I dropped in a dime, and dialed a number. A man answered.

“Is Marilyn there?” I asked. “Yeah, she’s here,” he replied.

I came alert; this might be something after all. “Could I speak to her, please?”

“What’re you, a damn wise guy?” he snarled, and hung up.

I stared blankly at the receiver, and put it back on the hook. Maybe this was the way you cracked up; things just quit making any sense. No doubt it was perfectly logical—

I stopped, wondering how I could have been so stupid. I should have known it all the time. Ducking around to the side of the booth I grabbed the directory. I flipped to the yellow pages, found what I was looking for, and ran my finger down the telephone numbers of the watchmen’s shacks on the Municipal docks.

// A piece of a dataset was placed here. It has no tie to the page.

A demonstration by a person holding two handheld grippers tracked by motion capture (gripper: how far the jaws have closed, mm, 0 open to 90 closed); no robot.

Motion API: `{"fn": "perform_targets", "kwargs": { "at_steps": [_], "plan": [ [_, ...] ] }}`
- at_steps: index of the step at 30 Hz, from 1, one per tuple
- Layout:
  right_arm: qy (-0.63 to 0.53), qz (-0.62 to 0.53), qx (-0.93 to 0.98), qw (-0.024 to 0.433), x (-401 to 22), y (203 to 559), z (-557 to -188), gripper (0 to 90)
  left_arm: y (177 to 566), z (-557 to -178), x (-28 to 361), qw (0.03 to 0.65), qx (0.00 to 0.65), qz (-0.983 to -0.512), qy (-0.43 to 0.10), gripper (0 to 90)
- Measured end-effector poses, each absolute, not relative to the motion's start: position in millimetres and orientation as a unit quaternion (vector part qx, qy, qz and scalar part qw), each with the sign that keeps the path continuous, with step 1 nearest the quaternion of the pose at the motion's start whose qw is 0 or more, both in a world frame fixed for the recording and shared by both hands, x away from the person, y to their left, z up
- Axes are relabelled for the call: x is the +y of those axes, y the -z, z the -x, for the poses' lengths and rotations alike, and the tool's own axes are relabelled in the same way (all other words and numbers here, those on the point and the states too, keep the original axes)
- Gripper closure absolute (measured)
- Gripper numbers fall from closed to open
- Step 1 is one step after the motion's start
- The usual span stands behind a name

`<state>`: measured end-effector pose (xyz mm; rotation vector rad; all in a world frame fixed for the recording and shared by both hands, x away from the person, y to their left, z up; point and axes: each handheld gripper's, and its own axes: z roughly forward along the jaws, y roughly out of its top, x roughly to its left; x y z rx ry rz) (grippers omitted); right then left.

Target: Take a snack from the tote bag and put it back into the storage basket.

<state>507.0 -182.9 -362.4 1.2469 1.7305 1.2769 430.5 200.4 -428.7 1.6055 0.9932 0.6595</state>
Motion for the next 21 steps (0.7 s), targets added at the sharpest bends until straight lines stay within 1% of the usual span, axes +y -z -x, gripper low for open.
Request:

Pier Five was GLenwood 2-4378. And Marilyn was a boat.

A shrimper or commercial fisherman, I thought. Pier Five was where they tied up. Now we were getting somewhere. Then I thought of Suzy again, with that cold uneasiness inside me. Before I went out I had to try once more. I dropped the book, and when I turned to go back in the booth I was looking directly at a man at this end of the lunch counter. He had a cup of coffee and a newspaper in front of him, but his eyes were on my face. Then he looked away and picked up his paper. His face was vaguely familiar, and a little whisper of warning ran along my nerves. But, hell, nobody would recognize me in this sporty outfit. I entered the booth and dialed Suzy’s number. The phone rang and went on ringing, but there was no answer. The fear grew worse. I turned my head, and the man at the counter was looking toward the booth with a thoughtful expression on his face. I recognized him now. He was a detective, one of Stedman’s friends I’d seen several times at Red Lanigan’s bar.